Martin Carr reviews the first episode of American Gods…
American Gods has a petulant swagger, hunkering self-assurance and arrogance backed up by a conceited faith in its source material. From the opening frame to a jaw dropping closing salvo ‘The Bone Orchard’ delivers on visual panache, audacious invention, hard R rated sexual congress and violence at once poetic yet savagely close and personal. There are so many tricks up the collective sleeves of Messrs Bryan Fuller and company it will make your head spin. Starting from left field and coming out of the gate like Vikings, American Gods takes the plethora of interweaving storylines which make up Neil Gaiman’s Magnus Opus and bombards you relentlessly.
Dreamscapes of breathing branches, bison with eyes of flame and sex scenes which feel orgasmic, sultry, dirty and visually destroy anything Thrones ever tried, are just a few of the things in store. Beyond the picture palette, sense of confidence and originality which oozes like sweat from the pores, Gods has such a rich tapestry of limitless character as to be almost beyond belief.
Ricky Whittle best known from Hollyoaks is a revelation as Shadow Moon our singular link to what passes as normal in this world. A stoic, measured presence in all situations with a pent-up physicality used in brief yet effective flashes of violence. Released into a world after years of incarceration Moon only wishes to travel from point A to point B without incident, something under normal circumstances which should be simple. Cinematic moments, high production values and a budget capable of delivering a series capable of filling five seasons await the intrepid.
What they have done here is introduce characters carefully, stylishly and with no scrimping on effects. Pablo Schreiber’s Mad Sweeney, Ian McShane’s Wednesday and Yetide Badaki’s Bilquis, all get moments to shine in ways you will never forget. Creating character amongst the sweat, tears, darts and hard liquor. There are moments reminiscent of Zack Snyder but with more subtlety and less needless FX, while ghoulish fantasy, pitch black humour and VR tech open things out visually catching you off guard.
McShane is mischievously sordid, world-weary and sporting a venomous underbelly beneath the aging trickster façade.

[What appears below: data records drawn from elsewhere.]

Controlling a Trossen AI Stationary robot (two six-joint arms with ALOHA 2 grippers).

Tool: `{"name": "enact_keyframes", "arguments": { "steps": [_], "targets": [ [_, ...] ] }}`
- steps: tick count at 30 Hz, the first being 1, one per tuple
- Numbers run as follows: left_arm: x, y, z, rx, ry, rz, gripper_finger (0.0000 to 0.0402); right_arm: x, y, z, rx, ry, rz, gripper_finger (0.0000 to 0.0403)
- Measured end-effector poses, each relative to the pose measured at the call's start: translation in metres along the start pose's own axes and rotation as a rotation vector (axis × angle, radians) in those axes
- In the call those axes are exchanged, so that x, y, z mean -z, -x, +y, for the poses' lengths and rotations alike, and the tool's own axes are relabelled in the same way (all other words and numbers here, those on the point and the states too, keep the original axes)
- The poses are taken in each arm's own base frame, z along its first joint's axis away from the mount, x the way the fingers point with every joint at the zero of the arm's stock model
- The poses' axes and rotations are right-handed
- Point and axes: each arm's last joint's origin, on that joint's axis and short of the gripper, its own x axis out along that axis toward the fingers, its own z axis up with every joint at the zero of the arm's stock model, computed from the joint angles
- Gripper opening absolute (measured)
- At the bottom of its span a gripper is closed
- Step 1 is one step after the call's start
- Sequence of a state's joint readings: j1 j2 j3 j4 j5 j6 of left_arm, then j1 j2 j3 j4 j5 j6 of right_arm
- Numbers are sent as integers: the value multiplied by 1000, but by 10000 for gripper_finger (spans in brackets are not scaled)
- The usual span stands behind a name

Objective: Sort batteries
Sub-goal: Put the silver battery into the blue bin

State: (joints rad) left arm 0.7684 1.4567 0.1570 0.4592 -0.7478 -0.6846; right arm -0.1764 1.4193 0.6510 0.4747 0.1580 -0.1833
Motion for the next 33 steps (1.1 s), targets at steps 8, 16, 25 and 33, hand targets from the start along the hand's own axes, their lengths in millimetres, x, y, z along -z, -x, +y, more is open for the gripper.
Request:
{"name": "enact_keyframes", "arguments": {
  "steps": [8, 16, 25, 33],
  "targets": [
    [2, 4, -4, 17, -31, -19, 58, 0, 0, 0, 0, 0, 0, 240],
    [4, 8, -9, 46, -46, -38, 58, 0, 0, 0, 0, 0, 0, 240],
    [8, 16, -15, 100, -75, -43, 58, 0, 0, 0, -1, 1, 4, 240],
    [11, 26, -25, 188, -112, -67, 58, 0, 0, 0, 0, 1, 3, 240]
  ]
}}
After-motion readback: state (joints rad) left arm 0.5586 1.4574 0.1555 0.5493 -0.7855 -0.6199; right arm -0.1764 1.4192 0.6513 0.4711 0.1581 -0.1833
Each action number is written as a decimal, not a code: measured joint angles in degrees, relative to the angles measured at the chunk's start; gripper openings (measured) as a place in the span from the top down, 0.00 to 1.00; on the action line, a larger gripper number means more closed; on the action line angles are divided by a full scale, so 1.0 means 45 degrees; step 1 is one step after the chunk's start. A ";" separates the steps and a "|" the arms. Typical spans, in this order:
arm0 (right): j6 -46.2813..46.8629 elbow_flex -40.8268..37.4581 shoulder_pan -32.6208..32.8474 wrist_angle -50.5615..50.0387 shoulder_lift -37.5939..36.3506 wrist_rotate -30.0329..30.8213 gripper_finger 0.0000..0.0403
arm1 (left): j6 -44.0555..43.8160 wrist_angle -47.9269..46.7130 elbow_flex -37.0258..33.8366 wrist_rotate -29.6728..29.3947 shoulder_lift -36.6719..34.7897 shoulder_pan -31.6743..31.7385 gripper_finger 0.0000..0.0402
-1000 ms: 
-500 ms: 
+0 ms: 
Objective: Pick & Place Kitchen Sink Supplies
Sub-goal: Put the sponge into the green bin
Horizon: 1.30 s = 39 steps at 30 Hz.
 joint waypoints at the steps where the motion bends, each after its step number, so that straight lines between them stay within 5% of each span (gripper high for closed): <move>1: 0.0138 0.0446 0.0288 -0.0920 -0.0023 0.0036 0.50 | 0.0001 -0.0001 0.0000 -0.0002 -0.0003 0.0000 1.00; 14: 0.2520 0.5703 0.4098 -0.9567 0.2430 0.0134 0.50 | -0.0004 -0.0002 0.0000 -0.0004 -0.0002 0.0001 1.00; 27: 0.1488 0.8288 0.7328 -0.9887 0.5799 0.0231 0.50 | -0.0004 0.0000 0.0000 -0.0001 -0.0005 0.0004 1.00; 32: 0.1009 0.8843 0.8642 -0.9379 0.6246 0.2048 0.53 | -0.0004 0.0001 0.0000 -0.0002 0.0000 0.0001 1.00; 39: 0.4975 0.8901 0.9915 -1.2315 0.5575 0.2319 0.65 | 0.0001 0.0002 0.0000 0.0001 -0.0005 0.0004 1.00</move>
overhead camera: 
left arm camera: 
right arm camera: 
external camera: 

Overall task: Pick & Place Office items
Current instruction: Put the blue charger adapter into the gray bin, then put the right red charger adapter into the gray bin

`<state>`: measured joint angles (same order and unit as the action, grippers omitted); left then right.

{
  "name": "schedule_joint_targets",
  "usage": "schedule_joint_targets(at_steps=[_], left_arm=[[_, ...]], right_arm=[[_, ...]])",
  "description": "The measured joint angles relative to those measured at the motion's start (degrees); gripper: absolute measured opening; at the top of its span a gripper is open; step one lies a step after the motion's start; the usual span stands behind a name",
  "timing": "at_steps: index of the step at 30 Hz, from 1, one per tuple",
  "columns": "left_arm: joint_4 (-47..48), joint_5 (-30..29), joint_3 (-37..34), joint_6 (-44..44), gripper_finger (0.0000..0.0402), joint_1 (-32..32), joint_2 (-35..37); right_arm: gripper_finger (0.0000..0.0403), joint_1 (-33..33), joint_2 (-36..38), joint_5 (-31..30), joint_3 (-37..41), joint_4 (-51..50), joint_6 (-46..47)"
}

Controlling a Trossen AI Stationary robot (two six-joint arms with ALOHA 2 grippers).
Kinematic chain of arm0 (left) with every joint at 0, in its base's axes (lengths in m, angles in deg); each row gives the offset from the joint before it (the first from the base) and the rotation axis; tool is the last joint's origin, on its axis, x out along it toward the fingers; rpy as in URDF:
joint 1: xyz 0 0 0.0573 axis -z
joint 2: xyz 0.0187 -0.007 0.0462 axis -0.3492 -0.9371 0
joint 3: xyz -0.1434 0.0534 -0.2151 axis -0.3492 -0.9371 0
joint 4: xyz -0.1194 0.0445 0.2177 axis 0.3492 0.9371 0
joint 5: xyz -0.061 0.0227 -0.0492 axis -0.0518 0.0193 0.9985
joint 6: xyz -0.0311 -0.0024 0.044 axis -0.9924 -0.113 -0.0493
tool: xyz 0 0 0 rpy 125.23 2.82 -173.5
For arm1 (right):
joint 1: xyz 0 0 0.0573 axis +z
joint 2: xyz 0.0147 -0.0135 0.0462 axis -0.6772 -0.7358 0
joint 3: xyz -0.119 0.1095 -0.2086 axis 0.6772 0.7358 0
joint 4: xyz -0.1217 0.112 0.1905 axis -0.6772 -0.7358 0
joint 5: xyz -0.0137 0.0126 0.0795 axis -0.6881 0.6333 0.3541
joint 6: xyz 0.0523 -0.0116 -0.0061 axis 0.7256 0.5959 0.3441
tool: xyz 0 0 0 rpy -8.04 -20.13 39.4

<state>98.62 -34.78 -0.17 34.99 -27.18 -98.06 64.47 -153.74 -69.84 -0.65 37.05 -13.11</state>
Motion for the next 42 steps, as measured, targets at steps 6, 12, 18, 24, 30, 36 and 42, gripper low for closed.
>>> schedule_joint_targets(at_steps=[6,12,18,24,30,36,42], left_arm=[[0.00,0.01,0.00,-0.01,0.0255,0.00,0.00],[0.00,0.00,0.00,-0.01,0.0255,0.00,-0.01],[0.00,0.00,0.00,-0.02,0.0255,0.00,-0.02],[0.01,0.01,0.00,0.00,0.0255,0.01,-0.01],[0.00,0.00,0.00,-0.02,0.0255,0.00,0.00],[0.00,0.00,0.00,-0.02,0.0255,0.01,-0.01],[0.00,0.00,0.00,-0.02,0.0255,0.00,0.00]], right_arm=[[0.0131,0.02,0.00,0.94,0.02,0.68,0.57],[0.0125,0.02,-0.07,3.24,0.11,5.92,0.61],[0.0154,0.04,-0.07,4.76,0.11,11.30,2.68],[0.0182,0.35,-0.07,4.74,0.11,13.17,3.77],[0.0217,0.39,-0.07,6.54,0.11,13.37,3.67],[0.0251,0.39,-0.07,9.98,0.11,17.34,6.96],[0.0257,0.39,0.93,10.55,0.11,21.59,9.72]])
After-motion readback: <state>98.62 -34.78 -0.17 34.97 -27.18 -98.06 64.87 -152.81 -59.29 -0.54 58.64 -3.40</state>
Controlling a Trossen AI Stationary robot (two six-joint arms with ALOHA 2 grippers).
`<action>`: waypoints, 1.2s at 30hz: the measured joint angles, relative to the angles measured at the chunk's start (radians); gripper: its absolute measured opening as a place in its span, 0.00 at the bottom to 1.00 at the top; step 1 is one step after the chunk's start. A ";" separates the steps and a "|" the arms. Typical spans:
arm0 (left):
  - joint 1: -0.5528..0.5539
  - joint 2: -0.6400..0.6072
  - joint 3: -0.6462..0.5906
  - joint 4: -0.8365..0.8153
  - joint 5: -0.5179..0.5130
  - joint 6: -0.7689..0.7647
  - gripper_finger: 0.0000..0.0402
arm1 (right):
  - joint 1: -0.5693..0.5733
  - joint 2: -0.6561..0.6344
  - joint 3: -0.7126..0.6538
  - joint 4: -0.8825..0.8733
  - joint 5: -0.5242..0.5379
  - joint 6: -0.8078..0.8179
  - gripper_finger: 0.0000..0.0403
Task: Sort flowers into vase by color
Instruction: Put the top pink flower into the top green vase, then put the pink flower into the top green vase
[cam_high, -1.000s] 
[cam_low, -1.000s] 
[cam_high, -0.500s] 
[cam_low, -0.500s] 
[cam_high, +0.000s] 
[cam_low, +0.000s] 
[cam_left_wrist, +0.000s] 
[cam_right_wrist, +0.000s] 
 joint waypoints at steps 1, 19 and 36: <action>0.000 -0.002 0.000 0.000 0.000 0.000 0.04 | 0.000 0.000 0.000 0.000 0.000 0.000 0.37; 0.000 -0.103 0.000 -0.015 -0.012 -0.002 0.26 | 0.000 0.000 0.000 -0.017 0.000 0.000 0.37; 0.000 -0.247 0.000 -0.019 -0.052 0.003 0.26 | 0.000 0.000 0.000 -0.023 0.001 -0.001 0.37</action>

Schreiber paints a comedic picture as the ticking time bomb which is Mad Sweeney, while Badaki’s introduction is the stuff of nightmares. For fans of the novel this opener promises all the poetic literary invention Gaiman brings to his page transplanted book, binding and sinker. Spellbinding, boldly honest and narratively challenging in ways which may yet prove to redefine television, ‘The Bone Orchard’ is not just a great first episode but may prove to be ‘the’ greatest first ever. To paraphrase Bennett Miller’s Moneyball; ‘the first ones through the wall always get bloody’. Judging it on those terms Gaiman’s American Gods is claret soaked and cut to ribbons.